Tuesday, November 3, 2020

The Dying Need No God

I am the God of Abraham, and the God of Isaac, and the God of Jacob? God is not the God of the dead, but of the living.” (Mt 22:32 AV)

 

This statement is a treatise on the resurrection.  The Sadducees, who did not believe in the resurrection, posed a hypothetical situation and challenged Jesus to defend the doctrine of the resurrection.  They questioned if a man died and his wife married his brother, and his cycle repeated down to the seventh brother with no offspring left behind, then whose wife would she be in the resurrection?  The implication is the resurrection would pose all sorts of confusing situations.  Their error was not in the resurrection.  Rather, their error was in the nature of that resurrection.  That nature being one of spiritual reality and glorification and not so physically.  The marriage relationships we enjoy in the temporal world have no force in the spiritual world.  Then, Christ asks revealed just how contradictory their own belief system appears to be.  The Sadducees refer to the LORD as the God of Abraham, Isaac, and Jacob.  How can that be?  If there is no resurrection of the dead, then God cannot be the God of someone who has died.  He can only be the God of someone who is living.  By using that phrase, the Sadducees are admitting what they refuse to profess and the truth.  That is the resurrection of the dead unto eternal life.  But we want to consider this passage in a slightly different way.

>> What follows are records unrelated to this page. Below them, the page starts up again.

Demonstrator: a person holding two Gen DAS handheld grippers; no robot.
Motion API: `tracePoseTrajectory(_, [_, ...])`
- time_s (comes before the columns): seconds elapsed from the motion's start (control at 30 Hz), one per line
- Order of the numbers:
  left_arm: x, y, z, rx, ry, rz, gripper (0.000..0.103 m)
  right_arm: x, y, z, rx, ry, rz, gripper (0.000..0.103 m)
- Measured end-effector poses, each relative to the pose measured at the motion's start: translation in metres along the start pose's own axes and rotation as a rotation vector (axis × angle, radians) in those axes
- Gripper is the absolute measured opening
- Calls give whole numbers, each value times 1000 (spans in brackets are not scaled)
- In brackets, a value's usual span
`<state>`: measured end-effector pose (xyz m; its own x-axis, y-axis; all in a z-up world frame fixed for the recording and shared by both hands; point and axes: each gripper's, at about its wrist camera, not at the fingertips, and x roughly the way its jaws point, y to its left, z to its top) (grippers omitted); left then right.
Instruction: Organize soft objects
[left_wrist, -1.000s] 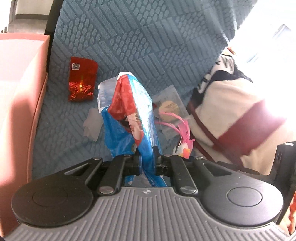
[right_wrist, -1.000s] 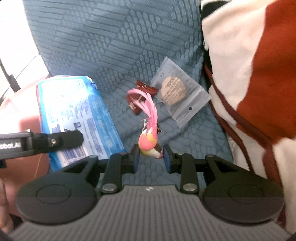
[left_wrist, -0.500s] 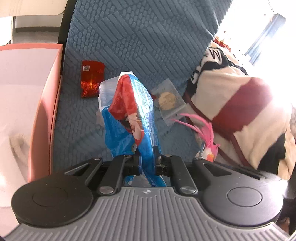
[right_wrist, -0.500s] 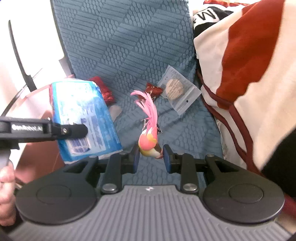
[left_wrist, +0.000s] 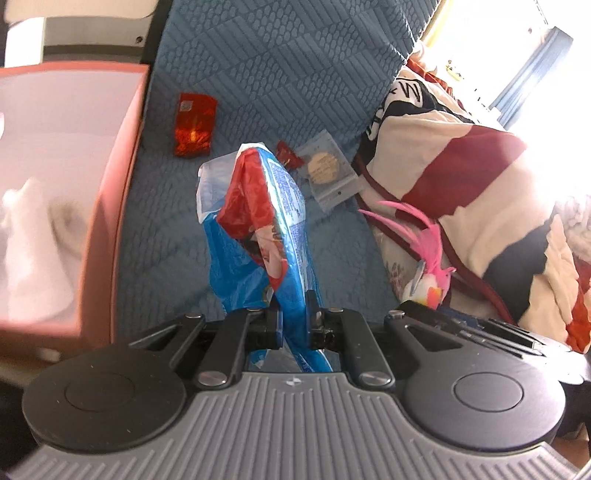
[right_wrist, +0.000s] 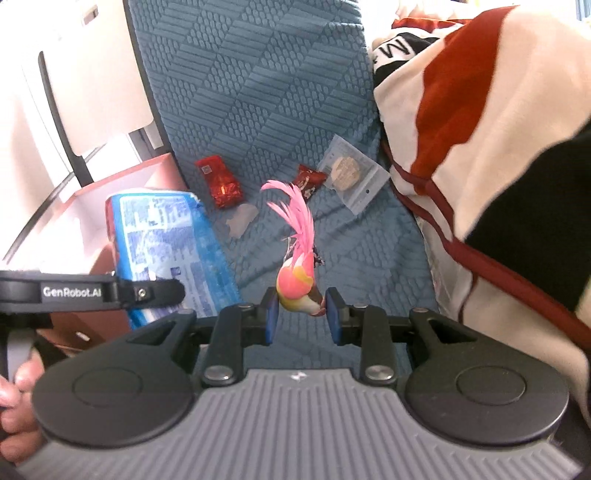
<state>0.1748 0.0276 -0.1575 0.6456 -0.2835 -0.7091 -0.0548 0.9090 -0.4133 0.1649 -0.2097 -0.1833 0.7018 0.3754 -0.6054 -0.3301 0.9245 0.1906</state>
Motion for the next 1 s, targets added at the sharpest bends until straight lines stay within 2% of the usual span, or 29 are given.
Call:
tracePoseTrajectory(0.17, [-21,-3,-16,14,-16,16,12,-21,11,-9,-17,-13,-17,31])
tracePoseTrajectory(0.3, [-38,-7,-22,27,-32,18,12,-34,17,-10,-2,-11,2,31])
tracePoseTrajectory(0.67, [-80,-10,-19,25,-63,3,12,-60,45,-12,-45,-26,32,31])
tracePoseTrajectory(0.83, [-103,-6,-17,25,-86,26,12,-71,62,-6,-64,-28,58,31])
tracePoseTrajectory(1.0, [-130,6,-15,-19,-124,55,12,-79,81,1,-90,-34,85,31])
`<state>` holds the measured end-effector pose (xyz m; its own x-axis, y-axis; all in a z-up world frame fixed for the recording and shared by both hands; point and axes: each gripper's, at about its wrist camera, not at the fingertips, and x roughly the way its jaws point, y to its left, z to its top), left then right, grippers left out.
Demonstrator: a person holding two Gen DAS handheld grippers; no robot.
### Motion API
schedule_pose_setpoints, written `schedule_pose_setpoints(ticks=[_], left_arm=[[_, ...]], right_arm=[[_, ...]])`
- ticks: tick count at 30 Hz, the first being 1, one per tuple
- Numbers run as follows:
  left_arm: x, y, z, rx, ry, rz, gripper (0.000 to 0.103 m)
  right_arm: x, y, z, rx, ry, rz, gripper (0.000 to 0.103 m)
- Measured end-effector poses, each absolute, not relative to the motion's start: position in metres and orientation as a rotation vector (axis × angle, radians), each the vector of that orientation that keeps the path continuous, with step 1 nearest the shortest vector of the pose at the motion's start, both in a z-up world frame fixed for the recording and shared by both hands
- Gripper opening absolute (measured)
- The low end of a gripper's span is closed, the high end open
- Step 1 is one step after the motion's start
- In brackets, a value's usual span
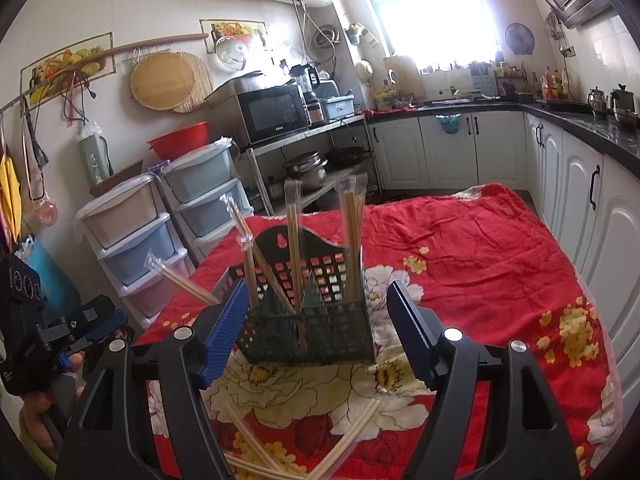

There is another way of looking at the understanding of ‘the living’.  Not merely resurrected.  But spiritually alive.  Having life.  Vibrant.  We can look at this as it applies to the believer.  Namely, if God is our God, then we should be alive!  We should exhibit signs of life.  My son, Joshua, was a pitcher from the time he played ball in little league to his freshman year of college.  All through his early years and into High School, the pitcher is often seen as the de facto team leader.  The starting pitcher was the cheerleader of the team.  He was the one who bore the outcome on his shoulders more so than any other single player.  He played for an inner-city High School team that didn’t show nearly as much enthusiasm or effort when it came to practice or games.  Contrast that against his years playing for a team located on a Navy base and there is quite a difference being the team leader for a team that didn’t really care and a team that was pumped up for every game.  There was one game that went sixteen innings.  We ran out of pitchers.  As an assistant coach at the time, my job was to keep these kids focused and enthusiastic until an outcome was determined.  I learned it is much easier to coach a team that can be motivated.  Flip the page.  When coaching the High School team, enthusiasm was not even in the script.  Players were sitting in the outfield picking dandelions.  It was pathetic.  In one such game, the coach up and walked out.  He looked at me with a look that said, “you need to walk out, too.”  If the team would not respond to any kind of motivation, why bother.  If they have no life, then they are not going anywhere.

The church of Laodicea was accused of being lukewarm.  They were neither hot nor cold.  It made God sick.  God is the God of those who have life.  He is the God of those who show life.  God cannot lead where people are not willing to go.  I sense a deep feeling of apathy settling in the people of God.  A general spirit of ambivalence towards just about anything.  The world is not as we wish it would be.  Our nation is falling into a hole of secularism, socialism, and immorality which will be impossible to escape.  Our churches are not as alive as they once were.  There seems to be little life.  What life there is, is manufactured by worldly music and manipulative stage presentations.  God is not the God of the living.  He is quickly becoming the God of the dying.  The fault is not His.  The fault lies with the people of God.  We have refused to live.  We are content in waiting out the clock.  This is not the kind of people whom God wishes to be a part of.  It is time for us to live again!